24.5.12

Verbo conduzir, sujeito indeterminado



"Honey, what you're seeing there aren't stars. 
It's your nervous system."
(Biutiful, 2010)

Um lufada de ventania pela esquerda. Como fosse um soco direto na têmpora.
Fiquei pensando na vontade de enfiar a garrafa no chão, ver os cacos e ver o vinho escorrido e ver as caras de choques e as mãos levadas às cabeças.
Essa ventania que bate às vezes e muda o cérebro que nasceu com a gente.
Leva ele embora, traz outro. Eu não sou mais eu, agora eu sou o outro lado.
O lado que vê estrelas debaixo do teto fechado, o lado que cheira mar de dentro de uma caixa enfiada no fundo da terra.
O outro lado que quer meter mesmo a garrafa por todos os cantos.
Quer explodir mais que só os cacos: quer explodir justamente a tal da caixa que faz o cheiro do mar ser só imaginação.
Há dentro de cada corpo um deus da humanidade.
Penso: é agora, enfio esse diabo de porcaria direto no cimento.
E aí o deus: quieta, quieta que tu não é louca e que tu nem é nada.
Mordo os lábios e permaneço (em tese) sã.
Balanço as pernas em verticalidades nervosas.
Não arrebento a garrafa, que o deus não deixa.
Mas, pelo contra-verso, arrebento as garrafas de dentro.
Ah, isso sim!
Todas as veias, estouradas e derramadas tipo o vinho que eu queria ver derramar e estourar.
Escapam gotículas de aflição pelas bordas dos meus olhos.
O deus da humanidade é um grilhão cheio de discursos insistentes.
A ele, chamam de moral; a ele, chamam de bons costumes.
Eu o chamo cão-sombra.
Dizem (e provavelmente têm razão quando o dizem) que o cão-sombra é o que há de sábio e lúcido em cada um.
Não tenho pretensões de ser lúcida. 
Ponto.


[O vento sempre acerta, sempre pela esquerda, feito tipo um soco. Sempre.]

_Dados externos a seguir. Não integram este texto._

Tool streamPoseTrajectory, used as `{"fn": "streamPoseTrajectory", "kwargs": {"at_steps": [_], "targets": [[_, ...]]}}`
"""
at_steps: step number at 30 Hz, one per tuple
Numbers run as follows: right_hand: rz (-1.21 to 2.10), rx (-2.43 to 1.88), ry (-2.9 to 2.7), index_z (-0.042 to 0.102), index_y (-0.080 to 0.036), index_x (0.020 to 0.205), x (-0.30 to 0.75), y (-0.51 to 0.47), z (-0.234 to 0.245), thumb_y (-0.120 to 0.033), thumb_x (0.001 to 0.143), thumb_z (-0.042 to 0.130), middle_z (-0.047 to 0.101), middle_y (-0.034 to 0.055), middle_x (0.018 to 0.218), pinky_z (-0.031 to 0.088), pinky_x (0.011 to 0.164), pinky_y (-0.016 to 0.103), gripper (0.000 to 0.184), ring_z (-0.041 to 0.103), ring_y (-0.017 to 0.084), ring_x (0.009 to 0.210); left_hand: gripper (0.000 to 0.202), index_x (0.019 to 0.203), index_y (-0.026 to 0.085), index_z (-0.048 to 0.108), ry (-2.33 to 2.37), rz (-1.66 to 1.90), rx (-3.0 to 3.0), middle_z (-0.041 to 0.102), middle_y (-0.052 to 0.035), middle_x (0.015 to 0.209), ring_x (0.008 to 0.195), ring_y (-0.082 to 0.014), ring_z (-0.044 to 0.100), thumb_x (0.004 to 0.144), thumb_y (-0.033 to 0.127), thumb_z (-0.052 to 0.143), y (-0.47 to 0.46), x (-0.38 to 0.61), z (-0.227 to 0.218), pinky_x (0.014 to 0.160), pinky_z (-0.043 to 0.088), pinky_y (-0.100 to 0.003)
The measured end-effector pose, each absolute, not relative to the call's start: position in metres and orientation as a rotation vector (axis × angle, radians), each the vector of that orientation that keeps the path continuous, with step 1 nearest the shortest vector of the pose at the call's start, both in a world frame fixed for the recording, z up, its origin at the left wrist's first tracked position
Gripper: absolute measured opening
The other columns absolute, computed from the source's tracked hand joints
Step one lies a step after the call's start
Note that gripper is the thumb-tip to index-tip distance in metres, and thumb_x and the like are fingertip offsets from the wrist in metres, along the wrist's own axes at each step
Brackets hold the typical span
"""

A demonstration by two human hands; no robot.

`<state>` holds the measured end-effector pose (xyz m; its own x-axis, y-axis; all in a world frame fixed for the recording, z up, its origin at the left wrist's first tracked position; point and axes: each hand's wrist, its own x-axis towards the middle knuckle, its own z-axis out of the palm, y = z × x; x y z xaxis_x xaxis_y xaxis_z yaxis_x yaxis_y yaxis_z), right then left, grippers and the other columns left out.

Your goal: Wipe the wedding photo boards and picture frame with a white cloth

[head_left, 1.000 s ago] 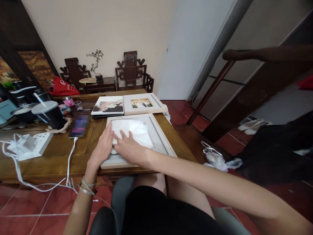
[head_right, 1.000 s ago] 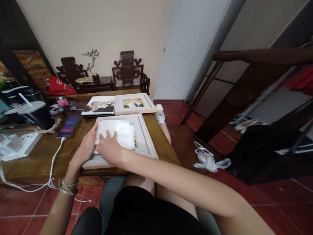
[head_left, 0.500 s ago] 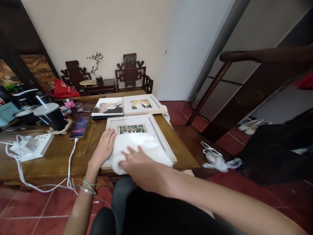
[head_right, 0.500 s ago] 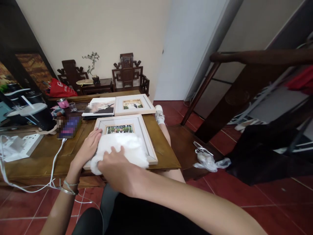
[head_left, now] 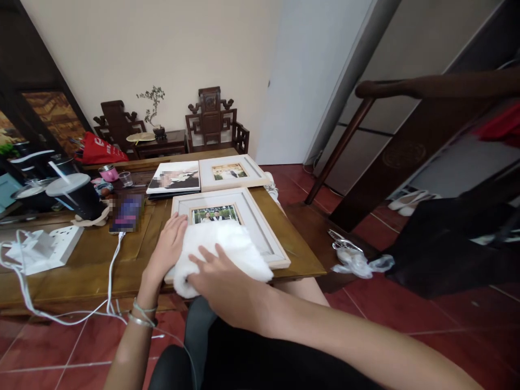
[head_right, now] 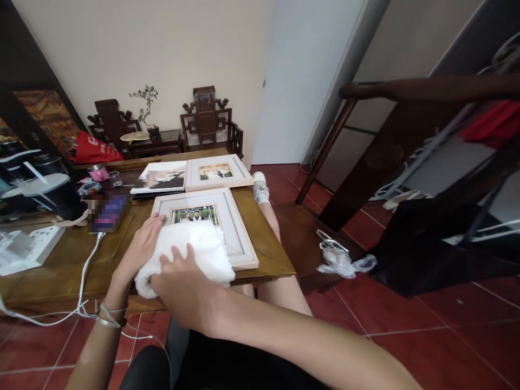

Pode ser até justo, pode até ser certo (o que é "certo"?), e ainda assim o discurso desse deus pra mim é uma caixa de ferro sem tampa, uma desgraçada de uma martelada perpétua.
E toda martelada dói em quem tem carne para sentir.
Isso basta.
Só de pensar nela meu coração dispara em alucinadas crises de claustrofobia.
Só de pensar nela...
Só de pensar nela, eu já não quero mais pensar
- nem nela e nem em nada.

Esqueço das paredes da caixa e volto a ver estrelas.